Last year, the Guardian published allegations of misconduct from 20 women who knew Clarke in a professional capacity.
In a statement at the time Clarke said he “vehemently” denied “any sexual misconduct or criminal wrongdoing”.
And he added that he was “deeply sorry” if some of his actions had affected people “in ways I did not intend or realise”, and vowed to get professional help “to educate myself and change for the better”.
The actor, 46, best known for appearing in Doctor Who and for co-creating The Hood Trilogy, has told The Mail On Sunday: “Twenty years of work was gone in 24 hours. I lost everything.
“The company I built from the ground up, my TV shows, my movies, my book deals, the industry respect I had. In my heart and my head it has damaged me in a way I cannot articulate.”
Following the allegations against Clarke, ITV pulled the concluding episode of drama Viewpoint, in which he starred, and broadcaster Sky, which had aired Clarke’s series Bulletproof, said it was halting work with him.
Bafta also suspended his membership of the organisation and his outstanding British contribution to cinema award, which he had been given in 2021.
In March this year police said no criminal investigation would be launched in relation to sexual offence allegations made against him.
Scotland Yard said in a statement in March 2022 that there had been a thorough assessment by specialist detectives, but it was determined the information would not meet the threshold for a criminal investigation.
The statement said: “We have shared our findings with the third party organisation and updated the complainants who subsequently contacted us following the initial report.
“If any further criminal allegation related to those already assessed are reported then it will be thoroughly considered.”
Clarke and wife Iris have welcomed a new baby in the past year, The Mail on Sunday said, with the actor, screen writer and director telling the publication that at his lowest moment he was suicidal.

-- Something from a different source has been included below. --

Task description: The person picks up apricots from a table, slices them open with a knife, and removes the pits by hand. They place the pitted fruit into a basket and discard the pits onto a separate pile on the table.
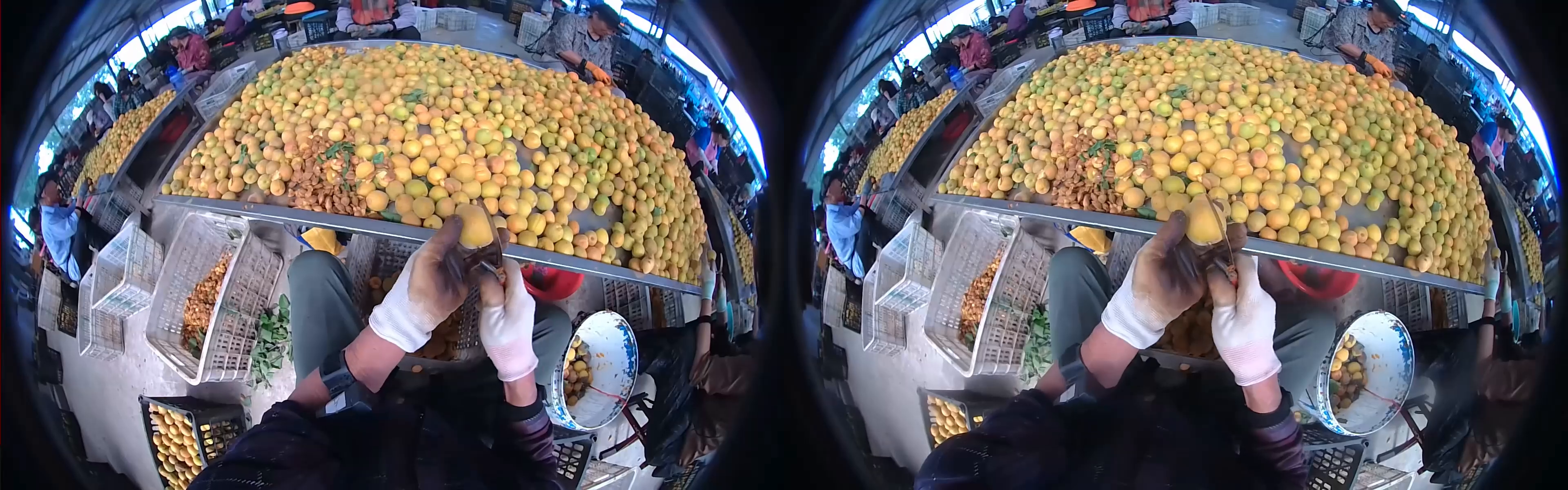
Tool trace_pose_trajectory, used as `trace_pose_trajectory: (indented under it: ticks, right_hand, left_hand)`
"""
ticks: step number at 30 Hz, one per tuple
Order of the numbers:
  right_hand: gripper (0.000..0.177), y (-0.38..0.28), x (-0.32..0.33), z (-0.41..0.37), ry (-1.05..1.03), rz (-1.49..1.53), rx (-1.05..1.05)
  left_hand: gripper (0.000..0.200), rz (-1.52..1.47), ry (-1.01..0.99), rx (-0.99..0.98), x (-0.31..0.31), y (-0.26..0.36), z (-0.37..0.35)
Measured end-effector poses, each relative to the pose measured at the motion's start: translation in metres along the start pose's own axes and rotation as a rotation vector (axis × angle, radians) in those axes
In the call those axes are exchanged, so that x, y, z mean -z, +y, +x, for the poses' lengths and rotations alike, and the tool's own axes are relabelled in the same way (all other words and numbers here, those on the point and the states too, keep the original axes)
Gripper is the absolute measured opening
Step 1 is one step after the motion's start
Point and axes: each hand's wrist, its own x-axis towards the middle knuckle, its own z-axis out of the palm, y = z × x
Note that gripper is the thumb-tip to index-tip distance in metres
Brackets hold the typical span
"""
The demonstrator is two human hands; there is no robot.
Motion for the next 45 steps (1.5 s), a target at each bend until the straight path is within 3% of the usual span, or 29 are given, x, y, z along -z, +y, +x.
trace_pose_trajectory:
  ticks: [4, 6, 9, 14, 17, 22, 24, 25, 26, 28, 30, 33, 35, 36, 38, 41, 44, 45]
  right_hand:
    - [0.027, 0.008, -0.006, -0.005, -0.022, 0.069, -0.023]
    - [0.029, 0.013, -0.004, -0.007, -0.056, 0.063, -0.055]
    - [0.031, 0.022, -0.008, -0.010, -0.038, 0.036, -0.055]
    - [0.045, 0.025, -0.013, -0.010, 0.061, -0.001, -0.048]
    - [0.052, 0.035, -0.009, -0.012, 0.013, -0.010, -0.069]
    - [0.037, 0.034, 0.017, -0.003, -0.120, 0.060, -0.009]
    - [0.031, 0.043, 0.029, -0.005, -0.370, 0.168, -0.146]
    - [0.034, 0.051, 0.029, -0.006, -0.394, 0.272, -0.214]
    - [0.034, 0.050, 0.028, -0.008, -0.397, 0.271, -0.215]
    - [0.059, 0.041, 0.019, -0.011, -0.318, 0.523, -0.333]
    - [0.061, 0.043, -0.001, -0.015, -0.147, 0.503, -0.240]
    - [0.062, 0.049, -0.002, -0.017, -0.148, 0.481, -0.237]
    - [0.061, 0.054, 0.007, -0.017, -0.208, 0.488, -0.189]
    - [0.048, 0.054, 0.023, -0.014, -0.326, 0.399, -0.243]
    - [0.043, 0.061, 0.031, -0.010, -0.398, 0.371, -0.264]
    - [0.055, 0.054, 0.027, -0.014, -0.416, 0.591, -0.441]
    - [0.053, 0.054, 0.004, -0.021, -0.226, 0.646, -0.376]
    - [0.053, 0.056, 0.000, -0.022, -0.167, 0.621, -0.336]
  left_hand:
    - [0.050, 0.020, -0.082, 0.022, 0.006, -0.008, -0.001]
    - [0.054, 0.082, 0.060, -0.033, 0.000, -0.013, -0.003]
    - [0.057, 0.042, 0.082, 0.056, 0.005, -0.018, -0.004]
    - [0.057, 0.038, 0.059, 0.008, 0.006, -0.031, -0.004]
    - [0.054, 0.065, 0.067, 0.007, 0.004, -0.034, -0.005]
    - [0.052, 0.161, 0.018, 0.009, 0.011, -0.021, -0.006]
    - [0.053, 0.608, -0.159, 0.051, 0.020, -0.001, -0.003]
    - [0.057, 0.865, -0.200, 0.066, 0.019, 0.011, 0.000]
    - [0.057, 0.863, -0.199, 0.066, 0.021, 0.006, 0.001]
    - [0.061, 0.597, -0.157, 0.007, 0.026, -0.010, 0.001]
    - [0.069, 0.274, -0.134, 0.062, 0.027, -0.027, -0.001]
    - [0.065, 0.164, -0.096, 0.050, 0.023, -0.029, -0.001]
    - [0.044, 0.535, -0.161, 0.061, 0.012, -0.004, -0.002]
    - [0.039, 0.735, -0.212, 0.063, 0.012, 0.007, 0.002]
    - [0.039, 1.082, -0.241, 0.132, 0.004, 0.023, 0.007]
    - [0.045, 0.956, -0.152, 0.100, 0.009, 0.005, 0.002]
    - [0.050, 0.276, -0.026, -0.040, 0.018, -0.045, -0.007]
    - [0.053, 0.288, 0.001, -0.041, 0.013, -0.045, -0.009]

He said: “I didn’t care about anything. My mind was destroyed.”
The father-of-four also said: “I’m not a predator. I have crossed the road to avoid walking behind women since I was 15 years old.”
He continued: “I’ve been a regular dude, for sure, I flirt. Have I ever made a saucy comment? One hundred per cent. But not to the extent that it warranted the destruction of my life.

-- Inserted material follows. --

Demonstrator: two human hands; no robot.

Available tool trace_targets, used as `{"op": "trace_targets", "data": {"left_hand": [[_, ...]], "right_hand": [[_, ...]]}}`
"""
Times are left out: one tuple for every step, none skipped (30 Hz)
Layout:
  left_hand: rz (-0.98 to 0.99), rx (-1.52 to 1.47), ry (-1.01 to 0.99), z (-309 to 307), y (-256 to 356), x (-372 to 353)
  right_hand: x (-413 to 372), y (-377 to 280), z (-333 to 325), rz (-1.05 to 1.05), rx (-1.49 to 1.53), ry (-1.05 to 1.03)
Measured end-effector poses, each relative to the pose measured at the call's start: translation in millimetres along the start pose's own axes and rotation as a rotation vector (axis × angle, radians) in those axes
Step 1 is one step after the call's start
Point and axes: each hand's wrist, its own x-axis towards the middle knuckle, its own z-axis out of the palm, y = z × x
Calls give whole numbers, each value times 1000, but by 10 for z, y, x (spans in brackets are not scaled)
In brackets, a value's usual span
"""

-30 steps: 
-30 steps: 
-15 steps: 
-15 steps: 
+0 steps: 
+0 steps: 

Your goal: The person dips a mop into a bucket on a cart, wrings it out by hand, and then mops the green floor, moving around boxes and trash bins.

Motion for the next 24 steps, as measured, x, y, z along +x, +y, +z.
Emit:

“I can’t say I never talked about sex at work. We’re adults in a workplace and people make jokes and have conversations with each other that cross the line.
“Sometimes you’re with each other for six, seven months, away from home. I think sometimes these are just normal, or slightly inappropriate, conversations that people have.

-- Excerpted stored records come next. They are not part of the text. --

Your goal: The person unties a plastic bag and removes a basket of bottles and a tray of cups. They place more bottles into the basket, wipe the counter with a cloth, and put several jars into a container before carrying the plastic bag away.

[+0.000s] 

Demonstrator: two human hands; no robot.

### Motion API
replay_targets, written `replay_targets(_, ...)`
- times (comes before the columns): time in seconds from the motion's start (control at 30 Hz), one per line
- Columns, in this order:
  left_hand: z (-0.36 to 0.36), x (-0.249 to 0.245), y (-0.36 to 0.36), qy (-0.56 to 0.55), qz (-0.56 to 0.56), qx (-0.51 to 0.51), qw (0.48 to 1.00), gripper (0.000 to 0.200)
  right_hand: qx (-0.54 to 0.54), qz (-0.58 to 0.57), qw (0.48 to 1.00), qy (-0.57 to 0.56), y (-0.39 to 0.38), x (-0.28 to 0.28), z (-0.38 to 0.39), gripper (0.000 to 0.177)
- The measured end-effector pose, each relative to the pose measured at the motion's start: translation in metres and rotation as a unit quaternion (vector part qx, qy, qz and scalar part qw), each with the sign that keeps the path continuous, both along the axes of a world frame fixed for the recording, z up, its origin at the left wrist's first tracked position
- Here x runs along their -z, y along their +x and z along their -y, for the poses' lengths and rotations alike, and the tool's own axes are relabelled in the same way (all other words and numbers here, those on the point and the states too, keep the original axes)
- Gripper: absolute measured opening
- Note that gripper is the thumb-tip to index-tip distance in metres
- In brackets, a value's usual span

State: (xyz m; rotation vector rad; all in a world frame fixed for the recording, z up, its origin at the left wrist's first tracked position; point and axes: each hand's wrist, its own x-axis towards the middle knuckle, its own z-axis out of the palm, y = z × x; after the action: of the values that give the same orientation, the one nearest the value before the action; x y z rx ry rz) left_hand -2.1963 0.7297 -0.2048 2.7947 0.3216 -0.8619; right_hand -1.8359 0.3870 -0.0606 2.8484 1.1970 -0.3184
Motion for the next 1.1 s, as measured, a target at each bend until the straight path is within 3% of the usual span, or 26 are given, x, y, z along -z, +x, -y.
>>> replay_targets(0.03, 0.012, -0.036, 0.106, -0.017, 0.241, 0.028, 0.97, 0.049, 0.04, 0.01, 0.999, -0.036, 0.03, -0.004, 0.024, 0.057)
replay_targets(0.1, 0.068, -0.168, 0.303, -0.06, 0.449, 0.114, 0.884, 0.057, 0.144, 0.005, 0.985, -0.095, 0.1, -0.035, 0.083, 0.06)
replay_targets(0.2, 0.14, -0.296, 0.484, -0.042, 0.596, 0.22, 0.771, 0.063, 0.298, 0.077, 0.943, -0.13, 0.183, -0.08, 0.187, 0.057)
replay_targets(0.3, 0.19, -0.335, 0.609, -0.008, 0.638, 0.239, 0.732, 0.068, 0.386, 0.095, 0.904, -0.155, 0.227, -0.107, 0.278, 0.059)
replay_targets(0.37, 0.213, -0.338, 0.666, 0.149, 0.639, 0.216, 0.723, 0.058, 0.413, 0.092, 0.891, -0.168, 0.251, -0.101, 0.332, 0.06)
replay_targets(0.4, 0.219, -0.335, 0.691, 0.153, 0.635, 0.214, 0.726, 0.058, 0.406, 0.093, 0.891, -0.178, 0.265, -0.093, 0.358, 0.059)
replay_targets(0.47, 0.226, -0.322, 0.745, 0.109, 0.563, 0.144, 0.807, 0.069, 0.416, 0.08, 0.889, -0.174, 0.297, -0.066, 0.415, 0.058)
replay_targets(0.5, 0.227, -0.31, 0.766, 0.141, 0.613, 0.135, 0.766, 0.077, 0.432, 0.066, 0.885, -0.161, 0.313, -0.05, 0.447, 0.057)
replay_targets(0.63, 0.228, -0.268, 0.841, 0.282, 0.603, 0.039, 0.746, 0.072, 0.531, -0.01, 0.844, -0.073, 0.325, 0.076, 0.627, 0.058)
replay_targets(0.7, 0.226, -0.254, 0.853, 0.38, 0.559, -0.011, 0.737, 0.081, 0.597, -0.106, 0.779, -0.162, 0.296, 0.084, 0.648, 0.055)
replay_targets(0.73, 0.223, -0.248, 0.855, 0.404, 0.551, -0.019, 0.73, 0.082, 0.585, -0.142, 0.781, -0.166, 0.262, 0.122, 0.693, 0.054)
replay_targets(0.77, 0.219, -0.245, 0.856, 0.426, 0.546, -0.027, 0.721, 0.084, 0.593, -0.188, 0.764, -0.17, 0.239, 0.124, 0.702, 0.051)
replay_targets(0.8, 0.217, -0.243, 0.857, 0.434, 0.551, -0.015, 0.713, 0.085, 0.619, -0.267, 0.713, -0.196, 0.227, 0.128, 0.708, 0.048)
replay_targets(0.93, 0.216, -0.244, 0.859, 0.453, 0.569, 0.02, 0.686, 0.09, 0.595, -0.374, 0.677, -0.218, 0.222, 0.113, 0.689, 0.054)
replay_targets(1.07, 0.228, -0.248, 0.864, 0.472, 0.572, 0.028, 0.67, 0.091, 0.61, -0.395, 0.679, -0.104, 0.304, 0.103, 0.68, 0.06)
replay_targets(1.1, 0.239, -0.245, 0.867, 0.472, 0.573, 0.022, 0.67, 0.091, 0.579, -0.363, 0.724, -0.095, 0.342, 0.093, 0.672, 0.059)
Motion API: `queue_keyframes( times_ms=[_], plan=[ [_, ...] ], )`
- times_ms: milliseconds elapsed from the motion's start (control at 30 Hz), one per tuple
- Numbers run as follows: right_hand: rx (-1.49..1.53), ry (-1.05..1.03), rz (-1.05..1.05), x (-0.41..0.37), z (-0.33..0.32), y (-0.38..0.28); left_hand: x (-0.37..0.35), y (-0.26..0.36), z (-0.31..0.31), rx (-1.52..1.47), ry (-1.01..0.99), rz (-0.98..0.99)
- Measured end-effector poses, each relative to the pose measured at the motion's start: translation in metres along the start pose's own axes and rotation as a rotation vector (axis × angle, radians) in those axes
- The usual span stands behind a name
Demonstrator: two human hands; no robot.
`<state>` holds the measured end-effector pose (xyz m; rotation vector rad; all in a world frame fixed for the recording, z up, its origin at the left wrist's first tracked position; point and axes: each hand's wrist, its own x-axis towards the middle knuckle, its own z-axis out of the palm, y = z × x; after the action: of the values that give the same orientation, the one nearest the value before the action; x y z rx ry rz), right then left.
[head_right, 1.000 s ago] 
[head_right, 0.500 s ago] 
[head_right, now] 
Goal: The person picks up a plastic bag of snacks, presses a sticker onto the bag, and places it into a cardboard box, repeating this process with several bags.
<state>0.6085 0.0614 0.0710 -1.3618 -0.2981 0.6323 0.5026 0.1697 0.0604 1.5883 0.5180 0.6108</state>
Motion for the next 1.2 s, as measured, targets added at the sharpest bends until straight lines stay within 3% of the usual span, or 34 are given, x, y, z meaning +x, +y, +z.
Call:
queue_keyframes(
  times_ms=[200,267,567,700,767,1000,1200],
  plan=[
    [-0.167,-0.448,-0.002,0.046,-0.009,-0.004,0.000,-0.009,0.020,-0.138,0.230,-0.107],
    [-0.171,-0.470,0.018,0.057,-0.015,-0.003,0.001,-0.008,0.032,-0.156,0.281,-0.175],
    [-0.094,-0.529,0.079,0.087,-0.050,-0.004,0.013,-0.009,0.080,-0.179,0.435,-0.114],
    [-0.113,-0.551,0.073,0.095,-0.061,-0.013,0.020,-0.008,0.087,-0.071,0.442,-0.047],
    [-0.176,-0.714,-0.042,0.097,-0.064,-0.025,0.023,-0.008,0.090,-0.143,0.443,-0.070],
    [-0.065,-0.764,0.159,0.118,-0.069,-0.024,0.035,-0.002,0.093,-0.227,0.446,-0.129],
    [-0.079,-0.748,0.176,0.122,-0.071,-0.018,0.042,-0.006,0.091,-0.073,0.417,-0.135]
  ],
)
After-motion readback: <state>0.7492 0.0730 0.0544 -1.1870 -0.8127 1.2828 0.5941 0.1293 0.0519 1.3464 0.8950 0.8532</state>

“I was never involved in any conversation that I didn’t believe was mutual, wasn’t being reciprocated. Maybe I should have known better. But you know what, I didn’t always know better.”
One of Clarke’s first TV appearances was in Channel 4 series Metrosexuality, and he went on to garner fame for his roles as Mickey Smith in Doctor Who and Wyman Norris in Auf Wiedersehen, Pet.
He later wrote and starred in the acclaimed film trilogy Kidulthood, Adulthood and Brotherhood, and directed two of them.
He was first recognised by Bafta in 2009, when he won the Rising Star prize.